The name was changed to Transport of New Jersey in 1971. PSE&G sold TNJ to New Jersey Transit Corporation in 1980. Although PSCT/TNJ had been a major profit center for PSE&G earlier in the century, PSE&G had increasingly felt chagrin at having to retain unprofitable routes, and believed the state could provide better service. PSE&G chairman Robert Smith said that he and his colleagues felt they were "getting rid of a headache." Many of former PSCT/TNJ bus routes are still run by NJ Transit and even use the same number.
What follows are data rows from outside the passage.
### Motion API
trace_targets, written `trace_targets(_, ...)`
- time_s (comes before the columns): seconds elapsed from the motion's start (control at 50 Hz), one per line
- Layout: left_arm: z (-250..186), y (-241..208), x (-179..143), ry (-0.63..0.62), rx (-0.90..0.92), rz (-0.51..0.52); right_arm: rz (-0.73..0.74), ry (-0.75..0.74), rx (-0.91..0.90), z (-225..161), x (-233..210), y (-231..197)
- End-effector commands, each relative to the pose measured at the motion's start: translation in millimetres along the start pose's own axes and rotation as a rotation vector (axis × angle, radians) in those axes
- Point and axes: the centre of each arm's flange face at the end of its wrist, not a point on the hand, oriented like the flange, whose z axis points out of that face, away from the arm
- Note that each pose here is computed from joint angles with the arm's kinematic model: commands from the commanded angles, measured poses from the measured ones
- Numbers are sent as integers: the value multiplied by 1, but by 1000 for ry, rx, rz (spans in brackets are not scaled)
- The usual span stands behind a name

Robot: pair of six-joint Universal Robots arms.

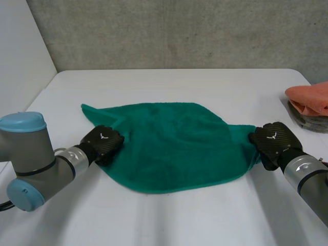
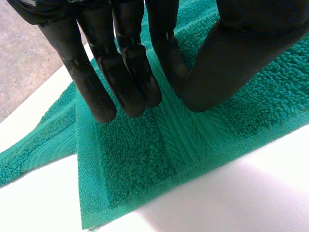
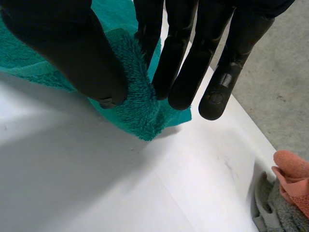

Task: Fold the laundry.

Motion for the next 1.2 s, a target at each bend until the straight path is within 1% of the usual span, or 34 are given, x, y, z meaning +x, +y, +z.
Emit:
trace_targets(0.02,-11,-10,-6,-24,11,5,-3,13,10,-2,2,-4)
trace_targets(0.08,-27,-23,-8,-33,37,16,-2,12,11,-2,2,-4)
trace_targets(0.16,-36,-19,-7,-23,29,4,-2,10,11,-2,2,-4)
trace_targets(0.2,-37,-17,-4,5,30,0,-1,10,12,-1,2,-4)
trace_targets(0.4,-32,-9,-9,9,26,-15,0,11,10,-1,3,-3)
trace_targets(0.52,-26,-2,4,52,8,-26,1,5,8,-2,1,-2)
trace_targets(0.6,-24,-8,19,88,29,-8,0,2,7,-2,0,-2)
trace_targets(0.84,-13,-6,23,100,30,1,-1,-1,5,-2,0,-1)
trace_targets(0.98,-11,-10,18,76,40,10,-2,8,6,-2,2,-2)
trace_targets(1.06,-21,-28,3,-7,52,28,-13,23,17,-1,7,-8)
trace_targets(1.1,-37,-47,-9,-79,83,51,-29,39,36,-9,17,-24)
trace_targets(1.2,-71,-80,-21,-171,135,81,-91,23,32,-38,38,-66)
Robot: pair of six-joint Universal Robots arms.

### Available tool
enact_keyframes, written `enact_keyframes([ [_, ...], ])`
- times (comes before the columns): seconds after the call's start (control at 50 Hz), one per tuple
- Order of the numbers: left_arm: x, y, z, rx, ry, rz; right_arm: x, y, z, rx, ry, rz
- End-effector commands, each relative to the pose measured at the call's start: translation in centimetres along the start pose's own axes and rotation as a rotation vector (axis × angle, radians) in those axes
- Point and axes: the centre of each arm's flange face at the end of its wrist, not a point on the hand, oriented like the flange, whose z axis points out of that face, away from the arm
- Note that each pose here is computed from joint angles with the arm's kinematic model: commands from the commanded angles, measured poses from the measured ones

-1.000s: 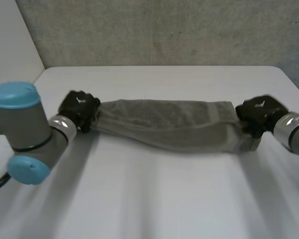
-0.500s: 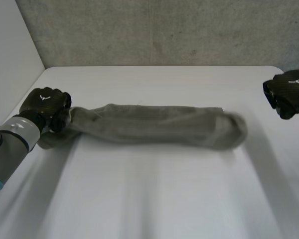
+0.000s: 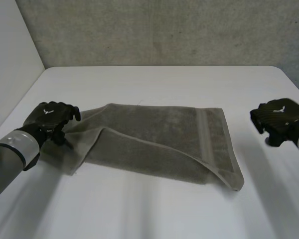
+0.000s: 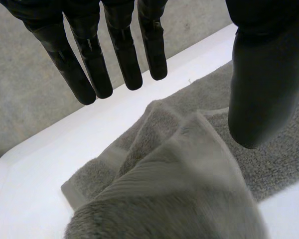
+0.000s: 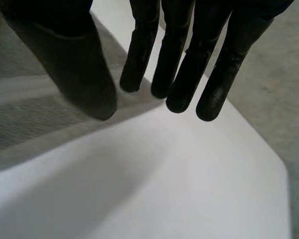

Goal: Fold the towel.

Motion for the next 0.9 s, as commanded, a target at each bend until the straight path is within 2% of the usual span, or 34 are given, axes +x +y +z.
enact_keyframes([
  [0.02, -0.9, 0.3, 0.1, -0.01, -0.029, -0.013, -4.4, 0.2, -1.6, 0.021, -0.164, 0.064],
  [0.14, 0.0, 1.2, -0.3, -0.036, -0.009, -0.023, -7.5, 1.2, -4.3, 0.037, -0.271, 0.121],
  [0.24, 1.7, 1.8, -1.1, -0.058, 0.031, -0.068, -8.0, 1.2, -5.1, 0.099, -0.252, 0.097],
  [0.28, 3.3, 2.0, -1.7, -0.063, 0.075, -0.113, -8.0, 1.4, -5.3, 0.127, -0.227, 0.083],
  [0.38, 4.6, 2.7, -2.3, -0.079, 0.069, -0.147, -8.8, 2.2, -5.6, 0.119, -0.238, 0.088],
  [0.6, 5.5, 4.3, -2.1, -0.048, -0.099, -0.085, -9.8, 3.7, -4.7, 0.14, -0.221, 0.056],
  [0.74, 7.1, 6.3, -1.4, -0.102, -0.063, -0.016, -10.2, 4.7, -3.5, 0.111, -0.232, 0.062],
  [0.9, 7.2, 6.4, -0.2, -0.061, -0.069, 0.074, -9.8, 5.0, -2.9, 0.102, -0.178, 0.049],
])
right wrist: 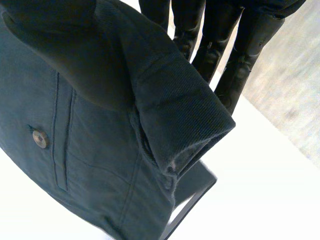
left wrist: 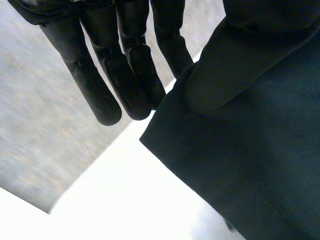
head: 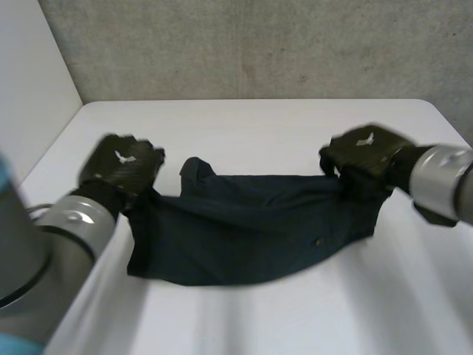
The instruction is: Fold the shorts.
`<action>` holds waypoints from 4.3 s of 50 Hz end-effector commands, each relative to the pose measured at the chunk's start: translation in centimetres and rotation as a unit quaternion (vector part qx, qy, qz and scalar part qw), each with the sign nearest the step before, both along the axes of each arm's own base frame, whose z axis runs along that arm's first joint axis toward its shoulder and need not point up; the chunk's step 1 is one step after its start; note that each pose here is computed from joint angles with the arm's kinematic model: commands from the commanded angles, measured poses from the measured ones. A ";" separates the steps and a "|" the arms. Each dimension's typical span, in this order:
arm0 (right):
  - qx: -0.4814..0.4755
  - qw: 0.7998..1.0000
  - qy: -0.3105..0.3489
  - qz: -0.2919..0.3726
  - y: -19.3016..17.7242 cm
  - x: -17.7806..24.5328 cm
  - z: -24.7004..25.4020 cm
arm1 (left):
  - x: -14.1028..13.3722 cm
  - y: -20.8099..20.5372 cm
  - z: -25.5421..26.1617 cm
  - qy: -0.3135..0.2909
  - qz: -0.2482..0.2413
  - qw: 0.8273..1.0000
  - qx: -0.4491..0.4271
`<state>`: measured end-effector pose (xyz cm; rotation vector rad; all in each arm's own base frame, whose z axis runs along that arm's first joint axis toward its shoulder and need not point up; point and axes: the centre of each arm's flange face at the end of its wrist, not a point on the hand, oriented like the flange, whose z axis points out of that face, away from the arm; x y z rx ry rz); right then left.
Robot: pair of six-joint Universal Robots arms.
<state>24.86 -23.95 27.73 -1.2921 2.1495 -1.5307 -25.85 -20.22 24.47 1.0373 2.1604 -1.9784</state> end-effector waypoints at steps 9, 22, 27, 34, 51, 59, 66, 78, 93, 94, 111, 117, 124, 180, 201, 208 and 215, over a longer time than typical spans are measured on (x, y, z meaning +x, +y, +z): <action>-0.239 0.969 -0.029 -0.060 -8.4 4.8 4.6 | -5.0 -10.6 6.3 0.077 0.043 0.986 -0.140; -0.571 0.782 -0.230 -0.101 -6.5 5.1 19.9 | -0.7 -7.6 28.6 0.314 0.087 0.792 -0.516; -0.508 0.835 -0.192 -0.091 -6.8 5.6 16.1 | -1.1 -8.6 25.0 0.285 0.088 0.832 -0.468; -0.387 0.911 -0.120 -0.082 -7.5 5.8 8.3 | -2.1 -9.8 15.2 0.211 0.084 0.909 -0.350; -0.115 0.991 0.053 -0.051 -6.4 5.3 -12.8 | -3.6 -7.0 -9.6 0.021 0.043 0.997 -0.055; -0.061 0.994 0.083 -0.045 -3.3 3.4 -13.7 | -1.3 -3.5 -9.5 -0.023 0.046 0.999 0.011; -0.063 0.994 0.079 -0.029 -0.6 2.5 -11.6 | 0.7 -0.3 -6.3 -0.025 0.045 0.999 0.011; 0.031 0.986 0.157 0.053 5.5 0.3 -10.6 | 3.8 8.0 -6.6 -0.110 0.005 0.985 0.135; 0.057 0.974 0.207 0.070 7.5 -2.1 -10.7 | 1.7 9.3 -3.8 -0.091 -0.049 0.992 0.075; 0.056 0.975 0.206 0.068 7.4 -2.2 -10.9 | 1.4 8.7 -3.3 -0.083 -0.047 0.994 0.061; 0.033 0.978 0.193 0.066 7.1 -1.8 -11.9 | -4.2 -8.5 -4.6 0.009 -0.095 0.994 -0.044; 0.033 0.978 0.193 0.065 7.0 -1.8 -12.3 | -4.9 -12.2 -8.7 -0.004 -0.086 0.996 -0.004; 0.041 0.978 0.196 0.063 6.6 -1.8 -13.2 | -5.9 -14.1 -12.6 -0.020 -0.086 0.996 0.030; 0.029 0.993 0.111 -0.005 4.6 -1.3 -11.8 | -0.6 -2.5 -2.5 0.038 0.000 0.998 0.047; 0.037 0.995 0.062 -0.063 2.6 -2.1 -11.4 | 3.5 9.2 -8.6 -0.034 -0.022 0.968 0.247; 0.028 0.996 0.059 -0.061 2.3 -1.9 -11.0 | 1.6 5.0 -8.9 -0.024 -0.003 0.982 0.188; -0.036 0.997 0.038 -0.061 -0.2 -0.9 -8.9 | -2.9 -2.7 -5.5 -0.018 -0.005 1.000 -0.001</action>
Following bustitution, the only streetcar route still in operation was the #7 line, in the form of the Newark City Subway.

===21st century===
At the turn of the 21st century, the line was upgraded to operate new modern light rail cars, and was extended northward into Bloomfield. The system was renamed the Newark Light Rail. Additionally, a portion of an old spur tunnel to the abandoned Cedar Street Subway, another Public Service trolley conduit, has been rehabilitated and use to connect a second light rail line, which opened for service in 2006.